Every year, companies spend billions on maintenance fees and get relatively little in return. Maintenance fees cover updates that are mostly patches and fixes, but they stop far short of the kind of innovation every that enterprise needs to survive. Companies pay to keep the past working and they end up doubling down on technology that can never keep up with their needs. The fees that companies pay have actually been rising, from something like 17% a few years ago to numbers more like 22% today. Every four or five years, companies are paying for their software all over again.
It’s time to set these businesses free and make them successful in the Sales Cloud, Service Cloud and on our Force.com platform.

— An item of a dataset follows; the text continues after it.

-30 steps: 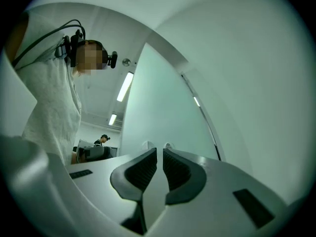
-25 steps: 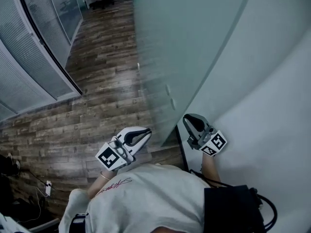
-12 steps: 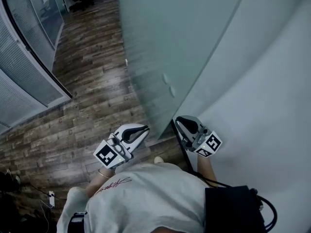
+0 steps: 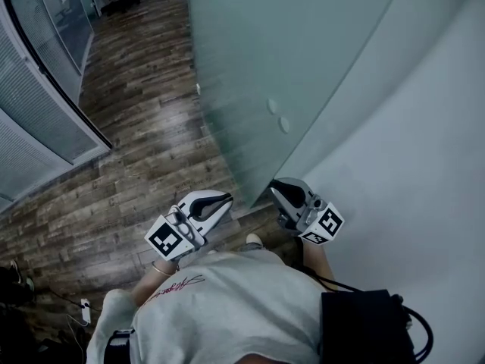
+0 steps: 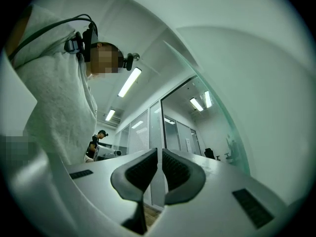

Our new mission begins at a critical time in the economy, when companies are questioning conventional wisdom as they never have before. That, of course, extends to their IT budgets as well. The CIO is in a tough spot right now. Corporate budgets are tightening. And our rivals in the legacy client-server world are using this opportunities to extract more money from their customers by raising maintenance fees. I call this phenomenon “the compression of IT” and it resonates with just about every CIO I speak with these days.
We have a better vision. We sell our customers a service and every customer is able to use the latest. Innovations are included. Upgrades are automatic and invisible. Customers’ intellectual property of customizations and extensions is rigorously preserved, and carried forward without disruption.
The service gets better, not just less buggy. That’s not what people are getting for all those fees that supposedly buy them “maintenance.”
It’s time to set these business people free: to give them the experience of being wildly successful in the Sales Cloud, the Service Cloud, and in their own unique applications that they can build on our Force.com platform. This is the time to do it, because this is when people need it: their IT budgets are tight, their business situations are critical, and their old-world software vendors are taking care of themselves instead of meeting the needs of their customers.
We’ve raised people’s expectations for better alignment of business value with IT cost. We’ve earned our leadership position in enterprise cloud computing. It’s time for us to set people free from paying more and more to get less and less. It’s time for The End of Maintenance.